BIJANA

Siraru
Chapter #15

Lima Belas

Kokok ayam yang bertengger di pohon menyambut fajar. Beras ditampi bersahut-sahutan. Siulan burung menambah semarak suasana menjelang pagi.

Arum memilih gabah yang masih tersisa di antara beras-beras yang sedang Ia tampi. Rambutnya diikat asal. Penampilannya masih kusut.

“Kamu tidak ke sekolah Rum?” Bu Sardi memakai ciputnya karena baru selesai membereskan rumah. Dia menilik penampilan Arum yang masih berpakaian santai.

“Hari ini Arum izin Bu.” Arum masih asyik memilih gabah-gabah.

“Apa tidak apa-apa kamu libur terlalu lama Rum?” Bu Sardi membantu memilih gabah yang masih tersisa banyak di tampah. “Biasanya tidak sebanyak ini gabahnya.” Bu Sardi mengambil tampah dari tangan Arum, “Sini biar ibu cuci berasnya.”

“Tidak usah. Arum saja Bu. Ibu istirahat saja.” Arum menarik lembut tampah itu.

“Ibu sudah terlalu lama istirahat. Banyak istirahat membuat Ibu selalu teringat kakakmu.” Bu Sardi ngeloyor mengambil baskom untuk mencuci beras.

Arum melihat ibunya yang sedang menutupi kesedihannya. Arum mengambil alas duduk. Arum duduk memeluk lututnya di depan tungku. Asap putih tebal mengepul dari lubang belakang dandang. Air sebentar lagi matang. Sesekali Arum memasukkan kayu bakar agar api tetap menyala.

           Tak Ia hiraukan panas yang menjalari tubuhnya, bau asap kayu yang menyelimutinya. Terkadang dia mengusap matanya yang pedih karena asap dari tungku.

            “Rum. Airnya sudah mendidih?” Pak Sardi duduk di atas bale-bale di dapur. Menunggu seseorang membuatkan kopi.

“Sudah pak.” Arum tersentak, buru-buru dia mengambil gelas untuk menyiapkan kopi. Dengan hati-hati dia mengambil air dari dandang.

“Kamu tidak ke sekolah Rum?” Pak Sardi menatap anaknya.

Arum menyuguhkan kopi di atas bale. “Sepertinya Arum mau izin beberapa hari.” Arum melirik Pak Sardi. Mengintip reaksi Bapaknya.
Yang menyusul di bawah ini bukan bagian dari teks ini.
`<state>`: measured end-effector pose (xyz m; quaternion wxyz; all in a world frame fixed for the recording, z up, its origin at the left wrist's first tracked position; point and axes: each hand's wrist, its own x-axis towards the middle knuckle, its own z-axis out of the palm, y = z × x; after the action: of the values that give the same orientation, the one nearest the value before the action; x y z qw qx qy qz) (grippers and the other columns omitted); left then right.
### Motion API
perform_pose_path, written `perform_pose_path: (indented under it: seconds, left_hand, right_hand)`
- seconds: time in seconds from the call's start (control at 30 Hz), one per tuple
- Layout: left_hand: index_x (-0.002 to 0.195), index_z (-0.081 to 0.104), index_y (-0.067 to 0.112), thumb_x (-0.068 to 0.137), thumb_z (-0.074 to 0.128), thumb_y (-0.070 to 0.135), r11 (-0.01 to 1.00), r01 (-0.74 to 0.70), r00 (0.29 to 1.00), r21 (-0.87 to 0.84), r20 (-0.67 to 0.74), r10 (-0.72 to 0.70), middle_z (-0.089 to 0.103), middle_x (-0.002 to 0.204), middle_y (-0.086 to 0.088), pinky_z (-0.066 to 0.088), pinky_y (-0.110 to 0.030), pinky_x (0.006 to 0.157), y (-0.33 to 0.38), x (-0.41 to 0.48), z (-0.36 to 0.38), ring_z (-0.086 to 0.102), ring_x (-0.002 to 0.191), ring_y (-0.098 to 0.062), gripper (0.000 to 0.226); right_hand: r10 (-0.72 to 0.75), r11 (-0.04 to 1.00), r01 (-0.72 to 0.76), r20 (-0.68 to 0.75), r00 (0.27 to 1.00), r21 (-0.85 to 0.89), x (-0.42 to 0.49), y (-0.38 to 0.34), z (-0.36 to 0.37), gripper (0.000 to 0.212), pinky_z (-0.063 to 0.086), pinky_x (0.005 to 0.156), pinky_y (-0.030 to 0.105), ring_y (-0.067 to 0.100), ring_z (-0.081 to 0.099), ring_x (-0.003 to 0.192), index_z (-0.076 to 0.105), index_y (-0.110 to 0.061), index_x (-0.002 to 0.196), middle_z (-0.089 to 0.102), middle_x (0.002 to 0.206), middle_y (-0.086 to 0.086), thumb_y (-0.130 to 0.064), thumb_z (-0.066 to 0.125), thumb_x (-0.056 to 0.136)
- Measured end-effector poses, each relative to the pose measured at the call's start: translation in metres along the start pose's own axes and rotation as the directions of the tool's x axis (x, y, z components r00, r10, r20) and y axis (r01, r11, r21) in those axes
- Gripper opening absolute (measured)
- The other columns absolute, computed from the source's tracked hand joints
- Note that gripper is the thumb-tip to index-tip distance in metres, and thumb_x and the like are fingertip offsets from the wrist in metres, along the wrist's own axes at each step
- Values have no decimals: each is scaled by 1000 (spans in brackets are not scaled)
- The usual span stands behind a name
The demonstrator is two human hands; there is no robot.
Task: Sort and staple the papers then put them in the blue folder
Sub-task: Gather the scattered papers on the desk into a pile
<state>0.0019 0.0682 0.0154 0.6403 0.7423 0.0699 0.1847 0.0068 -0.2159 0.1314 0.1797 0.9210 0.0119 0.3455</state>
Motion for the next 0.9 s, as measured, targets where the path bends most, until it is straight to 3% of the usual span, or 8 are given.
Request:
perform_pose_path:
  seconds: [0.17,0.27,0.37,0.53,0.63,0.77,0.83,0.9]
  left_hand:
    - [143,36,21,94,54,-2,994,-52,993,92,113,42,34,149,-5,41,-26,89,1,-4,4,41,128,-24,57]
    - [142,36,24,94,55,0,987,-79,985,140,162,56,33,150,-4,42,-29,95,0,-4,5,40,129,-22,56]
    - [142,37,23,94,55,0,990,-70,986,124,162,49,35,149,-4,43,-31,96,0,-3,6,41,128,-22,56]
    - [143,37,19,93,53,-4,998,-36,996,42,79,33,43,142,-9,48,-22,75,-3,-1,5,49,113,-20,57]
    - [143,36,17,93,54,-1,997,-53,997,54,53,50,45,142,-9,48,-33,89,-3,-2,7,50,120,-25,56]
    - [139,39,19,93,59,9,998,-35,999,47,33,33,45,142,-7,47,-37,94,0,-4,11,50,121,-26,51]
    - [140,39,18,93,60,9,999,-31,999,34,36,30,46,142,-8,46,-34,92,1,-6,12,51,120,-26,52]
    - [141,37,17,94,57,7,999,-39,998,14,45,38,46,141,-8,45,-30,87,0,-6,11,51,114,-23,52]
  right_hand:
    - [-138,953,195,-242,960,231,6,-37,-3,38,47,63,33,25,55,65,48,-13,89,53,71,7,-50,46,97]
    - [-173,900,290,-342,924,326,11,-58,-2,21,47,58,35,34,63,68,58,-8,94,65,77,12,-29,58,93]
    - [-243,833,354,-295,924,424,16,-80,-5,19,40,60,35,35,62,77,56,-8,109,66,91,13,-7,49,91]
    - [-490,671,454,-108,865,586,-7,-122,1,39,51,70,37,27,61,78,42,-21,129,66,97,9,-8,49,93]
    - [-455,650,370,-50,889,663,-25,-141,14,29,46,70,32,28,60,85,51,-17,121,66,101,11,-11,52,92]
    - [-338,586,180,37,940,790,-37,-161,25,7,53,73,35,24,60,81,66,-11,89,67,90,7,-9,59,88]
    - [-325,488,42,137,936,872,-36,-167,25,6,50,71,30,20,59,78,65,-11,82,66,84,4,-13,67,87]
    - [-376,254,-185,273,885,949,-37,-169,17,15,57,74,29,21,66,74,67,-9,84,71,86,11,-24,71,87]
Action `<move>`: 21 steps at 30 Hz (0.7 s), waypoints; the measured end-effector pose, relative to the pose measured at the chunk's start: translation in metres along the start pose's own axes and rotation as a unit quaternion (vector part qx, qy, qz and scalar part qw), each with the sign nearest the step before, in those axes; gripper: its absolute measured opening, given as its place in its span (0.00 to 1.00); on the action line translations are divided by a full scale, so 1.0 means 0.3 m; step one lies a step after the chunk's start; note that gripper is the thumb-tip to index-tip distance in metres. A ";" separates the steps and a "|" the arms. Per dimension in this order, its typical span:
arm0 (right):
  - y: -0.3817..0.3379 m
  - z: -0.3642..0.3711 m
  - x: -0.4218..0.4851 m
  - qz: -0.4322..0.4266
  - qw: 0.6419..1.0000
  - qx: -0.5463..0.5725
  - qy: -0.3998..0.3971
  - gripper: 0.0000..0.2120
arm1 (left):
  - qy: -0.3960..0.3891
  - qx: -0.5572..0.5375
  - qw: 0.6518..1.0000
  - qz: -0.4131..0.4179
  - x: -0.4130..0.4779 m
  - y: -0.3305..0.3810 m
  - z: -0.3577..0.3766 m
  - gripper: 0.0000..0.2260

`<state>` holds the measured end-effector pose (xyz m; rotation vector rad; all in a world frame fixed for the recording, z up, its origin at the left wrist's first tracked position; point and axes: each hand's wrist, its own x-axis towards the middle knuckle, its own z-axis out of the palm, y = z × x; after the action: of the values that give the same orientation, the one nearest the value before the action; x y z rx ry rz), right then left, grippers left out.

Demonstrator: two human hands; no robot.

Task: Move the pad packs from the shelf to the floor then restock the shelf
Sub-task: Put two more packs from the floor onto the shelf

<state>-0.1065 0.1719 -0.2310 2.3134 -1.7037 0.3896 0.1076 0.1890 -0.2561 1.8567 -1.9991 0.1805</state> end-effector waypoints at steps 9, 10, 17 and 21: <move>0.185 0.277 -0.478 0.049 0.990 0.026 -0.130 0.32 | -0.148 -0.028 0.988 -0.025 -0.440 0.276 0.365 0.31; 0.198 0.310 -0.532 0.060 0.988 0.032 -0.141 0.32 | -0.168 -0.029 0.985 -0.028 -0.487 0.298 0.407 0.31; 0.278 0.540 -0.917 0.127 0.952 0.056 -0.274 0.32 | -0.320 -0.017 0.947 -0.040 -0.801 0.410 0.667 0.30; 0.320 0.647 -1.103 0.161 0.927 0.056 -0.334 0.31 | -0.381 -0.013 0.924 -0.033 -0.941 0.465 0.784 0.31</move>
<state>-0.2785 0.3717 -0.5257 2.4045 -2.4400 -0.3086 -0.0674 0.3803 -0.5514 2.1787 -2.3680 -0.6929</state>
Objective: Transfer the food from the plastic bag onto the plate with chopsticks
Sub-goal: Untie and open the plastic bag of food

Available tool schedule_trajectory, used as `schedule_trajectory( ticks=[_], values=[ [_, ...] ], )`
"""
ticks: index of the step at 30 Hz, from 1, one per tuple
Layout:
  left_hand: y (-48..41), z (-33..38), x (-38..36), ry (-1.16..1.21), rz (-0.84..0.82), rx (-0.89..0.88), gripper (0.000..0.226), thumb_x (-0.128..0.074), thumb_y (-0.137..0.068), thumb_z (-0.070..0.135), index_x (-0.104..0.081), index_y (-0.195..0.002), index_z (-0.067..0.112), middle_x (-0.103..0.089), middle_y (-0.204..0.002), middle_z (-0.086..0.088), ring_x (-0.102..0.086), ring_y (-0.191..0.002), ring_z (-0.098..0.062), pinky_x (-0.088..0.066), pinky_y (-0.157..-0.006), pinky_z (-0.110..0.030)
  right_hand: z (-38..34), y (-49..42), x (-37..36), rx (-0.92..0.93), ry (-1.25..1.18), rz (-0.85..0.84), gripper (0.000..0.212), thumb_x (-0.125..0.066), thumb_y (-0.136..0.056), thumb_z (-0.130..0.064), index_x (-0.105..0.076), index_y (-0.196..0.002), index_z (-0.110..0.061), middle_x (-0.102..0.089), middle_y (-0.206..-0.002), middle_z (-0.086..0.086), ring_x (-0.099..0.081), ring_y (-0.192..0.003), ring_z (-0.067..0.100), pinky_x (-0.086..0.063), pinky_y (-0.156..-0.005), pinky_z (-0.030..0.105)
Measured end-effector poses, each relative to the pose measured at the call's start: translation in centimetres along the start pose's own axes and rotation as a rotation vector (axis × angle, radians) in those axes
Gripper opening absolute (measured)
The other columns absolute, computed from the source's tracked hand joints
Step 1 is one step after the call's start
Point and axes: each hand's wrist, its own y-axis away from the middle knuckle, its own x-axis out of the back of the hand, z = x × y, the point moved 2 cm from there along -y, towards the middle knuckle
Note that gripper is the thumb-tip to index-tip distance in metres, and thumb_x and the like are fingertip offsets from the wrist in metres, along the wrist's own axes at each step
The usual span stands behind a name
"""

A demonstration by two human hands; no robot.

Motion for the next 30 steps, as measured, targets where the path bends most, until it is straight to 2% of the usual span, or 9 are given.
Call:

“Memangnya mau apa kamu di rumah?” Pak Sardi mengambil gelas kopinya. Meniupnya perlahan.

Bu Sardi masuk ke rumah membawa tampah kosong, “Biar saja Pak, sekalian Arum istirahat.” Bu Sardi mengaitkan tampah di paku yang tertancap di bilik dapur.

 “Baiklah kalau menurutmu tidak apa-apa.”

Bu Sardi ikut duduk di bale-bale. “Uang yang tempo hari Bapak pinjam dari Kang Ukar itu bagaimana Pak?” Bu Sardi teringat uang yang belum sempat terpakai untuk berobat Fitri.